Dr Andrea Mondoni
University of Pavia, Italy; email@example.com http://www.researchgate.net/profile/Andrea_Mondoni ORCID: orcid.org/0000-0002-4605-6304
Title: Seed ecology of alpine plants: from global patterns towards local functional traits.
The alpine biogeographic region is the only life zone on land with a global distribution. It covers four million km2 of the terrestrial surface and is inhabited by 4% of the global higher vascular flora, including many endemic species and other species with niche (micro) habitats. This extraordinary diversity makes the alpine life zone one of the most important regions for the preservation of biodiversity. However, alpine plants are one of the groups of species most sensitive to threats to ecosystems caused by land use and climate change. In this context, ex situ seed conservation might play an important role in safeguarding alpine species, though recent evidences highlighted that seed life span in storage of several alpine species will be problematic. Moreover, the large species and microhabitat diversity have resulted in a variety of germination and dormancy responses in alpine environments. This makes it difficult to define a common “alpine” germination strategy and further complicate the use of alpine seeds as propagating material, but provides an ideal context to assess changes in germination strategies related with the local environment and species distribution. Indeed, germination traits are thought to play an important role in promoting species coexistence within communities, though direct evidence of associations between germination niche and species ecological and/or geographic range are still limited. Investigations at (micro) habitat level may help to clarify germination patterns in alpine species, thereby adding insights into their functional significance in community ecology.

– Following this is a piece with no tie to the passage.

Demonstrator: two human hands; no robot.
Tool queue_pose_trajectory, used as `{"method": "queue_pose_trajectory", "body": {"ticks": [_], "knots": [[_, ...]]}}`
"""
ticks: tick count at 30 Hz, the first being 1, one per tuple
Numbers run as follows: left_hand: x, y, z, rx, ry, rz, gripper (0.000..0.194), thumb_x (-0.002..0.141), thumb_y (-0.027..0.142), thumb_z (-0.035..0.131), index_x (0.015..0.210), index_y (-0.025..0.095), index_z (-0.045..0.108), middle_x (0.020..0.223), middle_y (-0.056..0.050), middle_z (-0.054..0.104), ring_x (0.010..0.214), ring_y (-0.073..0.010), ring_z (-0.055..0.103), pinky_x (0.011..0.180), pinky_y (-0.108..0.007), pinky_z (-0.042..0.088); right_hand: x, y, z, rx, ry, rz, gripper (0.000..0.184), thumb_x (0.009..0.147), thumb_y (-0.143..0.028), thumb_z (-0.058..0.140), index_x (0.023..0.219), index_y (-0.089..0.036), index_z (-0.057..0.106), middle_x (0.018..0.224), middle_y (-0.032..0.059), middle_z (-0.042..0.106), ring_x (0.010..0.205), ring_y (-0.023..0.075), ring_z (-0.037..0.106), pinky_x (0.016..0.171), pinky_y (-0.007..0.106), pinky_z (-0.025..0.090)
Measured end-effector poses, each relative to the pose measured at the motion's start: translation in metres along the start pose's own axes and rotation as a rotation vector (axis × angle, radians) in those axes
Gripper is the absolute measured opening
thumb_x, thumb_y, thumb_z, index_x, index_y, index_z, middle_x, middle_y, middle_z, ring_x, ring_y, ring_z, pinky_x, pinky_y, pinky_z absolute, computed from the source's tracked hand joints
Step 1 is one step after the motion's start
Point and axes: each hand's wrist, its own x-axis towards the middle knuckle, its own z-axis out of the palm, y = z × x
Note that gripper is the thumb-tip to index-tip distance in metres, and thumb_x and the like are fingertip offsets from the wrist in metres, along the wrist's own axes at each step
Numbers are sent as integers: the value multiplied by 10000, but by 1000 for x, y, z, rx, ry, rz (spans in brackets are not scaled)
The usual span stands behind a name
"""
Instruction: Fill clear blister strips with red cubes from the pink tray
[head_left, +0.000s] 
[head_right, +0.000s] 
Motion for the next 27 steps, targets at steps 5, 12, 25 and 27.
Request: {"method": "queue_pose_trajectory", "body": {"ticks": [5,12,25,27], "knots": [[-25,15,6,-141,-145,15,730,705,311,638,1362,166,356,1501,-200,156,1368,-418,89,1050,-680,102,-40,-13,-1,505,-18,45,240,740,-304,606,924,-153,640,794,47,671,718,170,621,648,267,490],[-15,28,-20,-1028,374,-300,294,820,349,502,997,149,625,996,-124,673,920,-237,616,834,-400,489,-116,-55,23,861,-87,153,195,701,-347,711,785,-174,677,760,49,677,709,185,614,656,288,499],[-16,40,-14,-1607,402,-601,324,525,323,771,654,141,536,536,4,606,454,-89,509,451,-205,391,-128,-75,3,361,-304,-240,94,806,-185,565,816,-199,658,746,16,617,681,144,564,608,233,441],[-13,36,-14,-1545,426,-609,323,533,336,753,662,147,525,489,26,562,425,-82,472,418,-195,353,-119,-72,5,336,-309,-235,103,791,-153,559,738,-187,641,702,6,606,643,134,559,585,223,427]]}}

Biography: Andrea Mondoni is a plant ecologist and senior scientist at the Department of Earth and Environmental Science of the University of Pavia (Italy). He specialises in seed ecology, longevity and ex situ conservation in seed banks. He is the author of many papers in international peer-reviewed journals and is Associate editor of Seed Science and Technology. He has been involved in numerous international research projects, as either Principal Investigator (i.e. Marie Curie Research fellow - EU, FP VII 2007/2013), responsible of research unit (i.e. EU-FP VII NASSTEC), or participant (i.e. EU-FP IV ENSCONET; EU-FP V GLORIA; SHARE- EV-K2-CNR).